Tego właśnie obawia się jej teść, Sławomir Cieślik. Objęta dozorem policyjnym Katarzyna W. została wprawdzie zobowiązana przez sąd do przekazania policji paszportu lub "innego dokumentu pozwalającego na opuszczenie kraju", jednak, jak dowiedział się Super Express, wciąż tego nie zrobiła. Dostarczyła za to pisemne oświadczenie, że... nie posiada ani paszportu ani dowodu osobistego.
Co kombinuje kobieta podejrzana o zamordowanie własnego dziecka? - zastanawia się tabloid. Czyżby planowała jednak uciec za granicę? Po co w innym przypadku chciałaby zachować dowód?

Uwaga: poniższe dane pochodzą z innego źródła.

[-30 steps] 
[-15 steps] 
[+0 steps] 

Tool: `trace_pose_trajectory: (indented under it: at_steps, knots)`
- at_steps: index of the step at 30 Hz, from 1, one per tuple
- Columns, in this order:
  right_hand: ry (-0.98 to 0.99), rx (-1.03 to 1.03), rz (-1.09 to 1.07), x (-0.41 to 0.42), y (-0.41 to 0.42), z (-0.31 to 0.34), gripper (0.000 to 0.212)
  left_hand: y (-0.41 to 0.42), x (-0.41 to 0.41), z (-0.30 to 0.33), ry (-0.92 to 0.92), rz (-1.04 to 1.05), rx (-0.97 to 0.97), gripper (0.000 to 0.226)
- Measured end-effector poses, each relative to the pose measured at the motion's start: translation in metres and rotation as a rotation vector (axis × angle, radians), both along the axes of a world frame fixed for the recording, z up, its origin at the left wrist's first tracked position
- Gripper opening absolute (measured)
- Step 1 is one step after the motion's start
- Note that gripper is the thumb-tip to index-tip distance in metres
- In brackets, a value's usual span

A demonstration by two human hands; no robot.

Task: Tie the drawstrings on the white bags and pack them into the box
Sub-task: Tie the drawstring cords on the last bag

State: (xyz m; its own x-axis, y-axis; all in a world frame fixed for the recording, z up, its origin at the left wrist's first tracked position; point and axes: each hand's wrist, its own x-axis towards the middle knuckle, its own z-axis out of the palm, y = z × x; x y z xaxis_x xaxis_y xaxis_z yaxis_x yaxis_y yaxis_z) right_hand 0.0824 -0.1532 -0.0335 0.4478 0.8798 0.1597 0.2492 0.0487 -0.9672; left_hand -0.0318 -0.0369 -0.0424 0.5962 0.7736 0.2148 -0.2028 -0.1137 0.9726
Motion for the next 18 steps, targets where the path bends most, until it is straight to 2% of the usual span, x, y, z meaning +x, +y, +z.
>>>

Dokument, jak wiadomo, umożliwia jej wyjazd do wszystkich krajów, które podpisały układ w Schengen.
O tym, że Katarzyna W. jeszcze niedawno miała dowód osobisty, wiemy doskonale. Pokazywała go przecież w lipcu pracownikom Prokuratury Okręgowej w Katowicach, gdy została tam wezwana, by usłyszeć zarzut zabójstwa Madzi. Potem przebywała w areszcie. Tam raczej go nie zgubiła...
Sosnowiecki magistrat odmówił udzielenia informacji, czy matka uduszonej Madzi zgłosiła zagubienie dowodu osobistego i czy wystąpiła o wydanie nowego dokumentu.
Informator tabloidu twierdzi, że żaden z dokumentów tożsamości Katarzyny W nie trafił do policyjnego depozytu.
Funkcjonariusze otrzymali od niej pisemną deklarację, że nie ani paszportu ani dowodu osobistego - potwierdza w Super Expressie.
Trudno sobie wyobrazić, żeby ktoś jej nie rozpoznał na granicy. Do samolotu na pewno by jej nie wpuścili. Ale samochodem może próbować wyjechać nawet bez dowodu. Właśnie dlatego takie kontrowersje wywołało zwolnienie jej z aresztu.